This repository holds the code for different machine learning techniques learned/revisited with Siddharth Dhar (dharsiddharth7).
- Clone the Repository.
- Make a conda or pip virtual environment.
- In the terminal with the virtual environment activated run "pip install -r requirements.txt"
- Start the jupyter server.
- For a particular notebook dataset links are provided (in table below) if the code does not download the dataset automatically. Download those datasets and put it in "./Datasets/{Dataset_name}/" ( Replace the space with _ in dataset name)
- Run the code in the notebook.
Please note: I am using a conda environment on an Apple M1 chip based computer. I do not use the GPU. Some parts of code might need some change to run with GPU. I will try to make the notebooks machine independent but not providing any guarantee of the same.
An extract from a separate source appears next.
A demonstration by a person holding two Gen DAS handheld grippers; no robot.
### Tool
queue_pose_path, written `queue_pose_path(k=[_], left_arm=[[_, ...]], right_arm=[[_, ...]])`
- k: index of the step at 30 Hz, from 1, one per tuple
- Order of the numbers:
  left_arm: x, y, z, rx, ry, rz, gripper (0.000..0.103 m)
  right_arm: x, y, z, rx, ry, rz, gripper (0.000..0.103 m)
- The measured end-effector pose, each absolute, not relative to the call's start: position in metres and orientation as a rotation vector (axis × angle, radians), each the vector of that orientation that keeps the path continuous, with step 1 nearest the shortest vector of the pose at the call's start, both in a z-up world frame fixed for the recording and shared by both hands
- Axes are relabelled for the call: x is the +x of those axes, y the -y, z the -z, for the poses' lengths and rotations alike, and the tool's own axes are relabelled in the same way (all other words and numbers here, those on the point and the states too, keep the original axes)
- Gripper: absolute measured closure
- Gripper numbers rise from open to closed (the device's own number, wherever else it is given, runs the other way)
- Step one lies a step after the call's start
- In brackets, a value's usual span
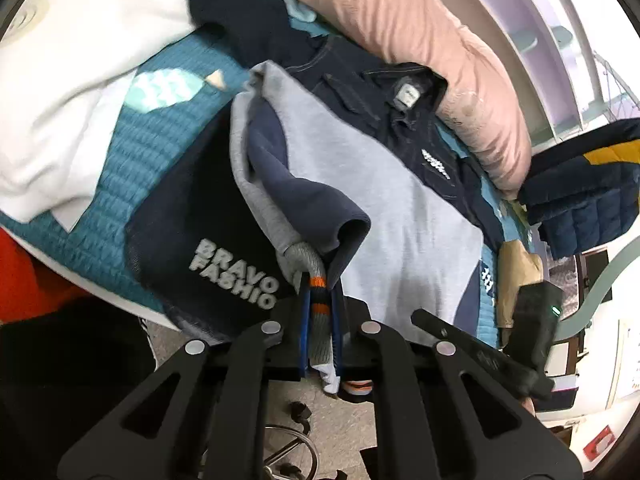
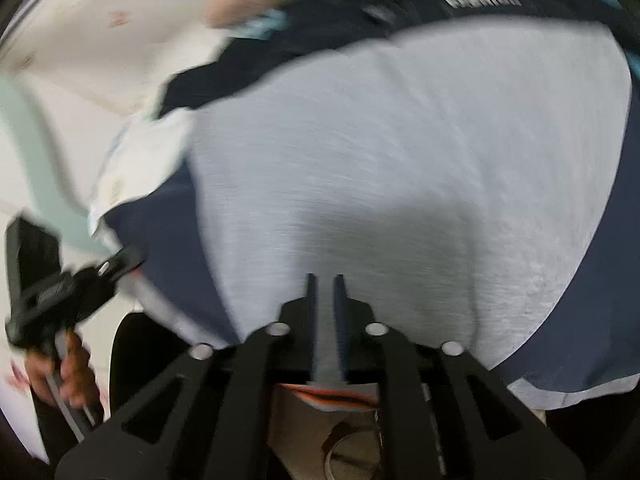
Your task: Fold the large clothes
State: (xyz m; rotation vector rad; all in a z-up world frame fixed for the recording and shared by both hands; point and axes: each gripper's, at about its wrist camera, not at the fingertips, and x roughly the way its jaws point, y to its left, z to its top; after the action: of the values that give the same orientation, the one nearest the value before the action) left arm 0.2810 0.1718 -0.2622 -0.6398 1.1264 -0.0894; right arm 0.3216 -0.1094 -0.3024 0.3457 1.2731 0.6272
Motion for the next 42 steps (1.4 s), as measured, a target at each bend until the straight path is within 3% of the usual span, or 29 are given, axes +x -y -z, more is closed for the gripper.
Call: queue_pose_path(k=[2, 5, 20, 21, 23, 24, 33, 42], left_arm=[[0.284, -0.168, 0.260, -0.651, -1.126, 0.098, 0.095], [0.289, -0.164, 0.257, -0.667, -1.126, 0.101, 0.095], [0.294, -0.152, 0.241, -0.650, -1.110, 0.152, 0.095], [0.295, -0.149, 0.240, -0.638, -1.110, 0.152, 0.096], [0.296, -0.145, 0.237, -0.628, -1.102, 0.169, 0.096], [0.298, -0.141, 0.235, -0.624, -1.101, 0.182, 0.096], [0.303, -0.091, 0.187, -0.470, -0.936, 0.322, 0.095], [0.345, -0.023, 0.250, -0.394, -1.119, 0.361, 0.095]], right_arm=[[0.312, 0.101, 0.283, 0.297, -1.208, -0.672, 0.059], [0.296, 0.079, 0.259, 0.202, -1.127, -0.757, 0.052], [0.305, -0.021, 0.271, 0.014, -1.045, -0.821, 0.048], [0.309, -0.025, 0.273, 0.003, -1.043, -0.801, 0.050], [0.315, -0.025, 0.274, 0.036, -1.044, -0.804, 0.084], [0.318, -0.020, 0.275, 0.041, -1.049, -0.767, 0.088], [0.331, 0.091, 0.256, 0.365, -0.984, -0.587, 0.089], [0.313, 0.218, 0.261, 0.528, -0.917, -0.300, 0.089]])
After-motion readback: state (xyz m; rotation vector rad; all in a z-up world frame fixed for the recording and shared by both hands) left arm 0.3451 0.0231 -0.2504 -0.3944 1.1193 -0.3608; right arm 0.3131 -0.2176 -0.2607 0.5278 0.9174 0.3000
| Topic/Technique | Dataset | Jupyter Notebook File |
|---|---|---|
| Linear Regression | Linear Regression | Linear_Regrression_Linear_Regrression.ipynb |
| Multiple Linear Regression | Startup | Startup_Multiple_Linear_Regression.ipynb |
| Multiple Linear Regression | Car Price Prediction | Car_Price_Prediction_Multiple_Linear_Regression.ipynb |
| Linear Classification | Fish Market | Fish_Market_Linear_Classification.ipynb |
| Linear Classification | Credit Card Fraud Detection | Not Started |
| Convolutional Neural Network (CNN) | MNIST | MNIST_Convolutional_Neural_Networks.ipynb |
| Convolutional Neural Network (CNN) | Fashion MNIST | Fashion_MNIST_Convolutional_Neural_Networks.ipynb |
| Convolutional Neural Network (CNN) | CIFAR10 | CIFAR10_Convolutional_Neural_Networks.ipynb |
| Convolutional Neural Network (CNN) | A Large Scale Fish Dataset | Not Started |
| Recurrent Neural Networks (RNN) | Cos Function | Cos_Function_Recurrent_Neural_Networks.ipynb |
| Recurrent Neural Networks (RNN) | Sin Function | Sin_Function_Recurrent_Neural_Networks.ipynb |
| Recurrent Neural Networks (RNN) | Federal Reserve Economic Database Sale Of Bevrages | Federal_Reserve_Economic_Database_Sale_Of_Bevrages_Recurrent_Neural_Networks.ipynb |
| Recurrent Neural Networks (RNN) | Netflix Stock Price | Netflix_Stock_Price_Recurrent_Neural_Networks.ipynb |
| Natural Language Processing (NLP) | New York Times Comments | Not Started |
| Polynomial Regression | Not Started | |
| Support Vector Regression (SVR) | Not Started | |
| Decision Tree Reggresion (DTR) | Not Started | |
| Random Forest Regression | Not Started | |
| Logistic Regression | Not Started | |
| K nearest neighbors | Not Started | |
| Support Vector Machine | Not Started | |
| Kernel SVM | Not Started | |
| Decision Tree Classification | Not Started | |
| Random Forest Classification | Not Started | |
| k Means Clustering | Not Started | |
| hierarchical Clustering | Not Started | |
| Apriori | Not Started | |
| Eclat | Not Started | |
| Reinforced Learning | Not Started | |
| Deep Learning | Not Started | |
| Distributed Application | Not Started |
- df.isnull().sum() is used to find nulls in dataset.
- For linear regression number of layers required around sqrt(number of features).
- For CNN you can use this formula [(W-K+2P)/S]+1 W is the input volume - in your case 128 K is the Kernel size - in your case 5 P is the padding - in your case O i believe S is the stride - which you have not provided. you can also use (W - (k-1)/2) for one max_pool
- For CNN input and output channels are 1 or 3, 1 is greyscale and 3 is rgb color.
- Tensor need the image in a particular format of NCHW where N is number of images being passed, C is channel (1 or 3), h is height of image and w is the width of the image.
- matplotlib takes image in the format of HWC. point 4 for what each stand for.
- For nn.linear always pass a list of number. You need to flatten it.
- for lstm you have a hidden state and LSTM means long short term mem. you have a seq of events and one prediction out for it, consider hidden state as short term and it needs to be reset for each individual input lstm takes both h_0 and c_0 (https://pytorch.org/docs/stable/generated/torch.nn.LSTM.html).
- For future do not normalize the complete train, test and val together(Split before normalizing. this leads to data leakage as mean and st deviation is generally used for normalizing.